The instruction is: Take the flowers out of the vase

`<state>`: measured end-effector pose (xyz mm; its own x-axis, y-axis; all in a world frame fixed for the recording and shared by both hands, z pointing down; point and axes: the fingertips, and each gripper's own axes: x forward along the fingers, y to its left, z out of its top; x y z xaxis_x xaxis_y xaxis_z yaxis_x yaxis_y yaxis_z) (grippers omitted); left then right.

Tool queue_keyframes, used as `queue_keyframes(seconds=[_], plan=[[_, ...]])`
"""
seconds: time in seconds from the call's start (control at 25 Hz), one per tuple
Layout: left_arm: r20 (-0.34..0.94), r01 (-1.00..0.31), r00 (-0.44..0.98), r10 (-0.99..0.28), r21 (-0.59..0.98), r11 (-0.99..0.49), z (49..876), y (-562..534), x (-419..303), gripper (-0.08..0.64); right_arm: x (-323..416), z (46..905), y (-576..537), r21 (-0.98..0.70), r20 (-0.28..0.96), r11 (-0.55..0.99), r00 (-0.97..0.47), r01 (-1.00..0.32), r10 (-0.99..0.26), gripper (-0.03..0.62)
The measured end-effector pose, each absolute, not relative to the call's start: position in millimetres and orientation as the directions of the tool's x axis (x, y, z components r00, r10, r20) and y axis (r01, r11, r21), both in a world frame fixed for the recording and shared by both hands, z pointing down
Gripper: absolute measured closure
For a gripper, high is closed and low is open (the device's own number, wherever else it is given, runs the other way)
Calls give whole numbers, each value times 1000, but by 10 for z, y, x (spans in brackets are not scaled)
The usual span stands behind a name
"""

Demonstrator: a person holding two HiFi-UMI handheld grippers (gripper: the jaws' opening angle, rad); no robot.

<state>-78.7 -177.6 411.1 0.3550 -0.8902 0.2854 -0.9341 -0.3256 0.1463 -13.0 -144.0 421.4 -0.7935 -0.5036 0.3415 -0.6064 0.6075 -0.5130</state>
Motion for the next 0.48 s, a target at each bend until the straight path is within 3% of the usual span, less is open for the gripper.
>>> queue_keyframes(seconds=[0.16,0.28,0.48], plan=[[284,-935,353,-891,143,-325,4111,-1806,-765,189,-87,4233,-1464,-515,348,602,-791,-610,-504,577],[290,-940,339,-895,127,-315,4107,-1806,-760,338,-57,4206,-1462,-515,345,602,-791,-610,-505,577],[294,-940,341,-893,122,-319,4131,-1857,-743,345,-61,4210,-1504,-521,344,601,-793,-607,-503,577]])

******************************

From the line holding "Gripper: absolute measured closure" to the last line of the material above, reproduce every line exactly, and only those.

Gripper: absolute measured closure
For a gripper, high is closed and low is open (the device's own number, wherever else it is given, runs the other way)
Calls give whole numbers, each value times 1000, but by 10 for z, y, x (spans in brackets are not scaled)
The usual span stands behind a name
"""

Demonstrator: a person holding two HiFi-UMI handheld grippers (gripper: the jaws' opening angle, rad); no robot.

<state>-78.7 -177.6 411.1 0.3550 -0.8902 0.2854 -0.9341 -0.3256 0.1463 -13.0 -144.0 421.4 -0.7935 -0.5036 0.3415 -0.6064 0.6075 -0.5130</state>
Motion for the next 0.48 s, a target at each bend until the straight path is within 3% of the usual span, less is open for the gripper.
>>> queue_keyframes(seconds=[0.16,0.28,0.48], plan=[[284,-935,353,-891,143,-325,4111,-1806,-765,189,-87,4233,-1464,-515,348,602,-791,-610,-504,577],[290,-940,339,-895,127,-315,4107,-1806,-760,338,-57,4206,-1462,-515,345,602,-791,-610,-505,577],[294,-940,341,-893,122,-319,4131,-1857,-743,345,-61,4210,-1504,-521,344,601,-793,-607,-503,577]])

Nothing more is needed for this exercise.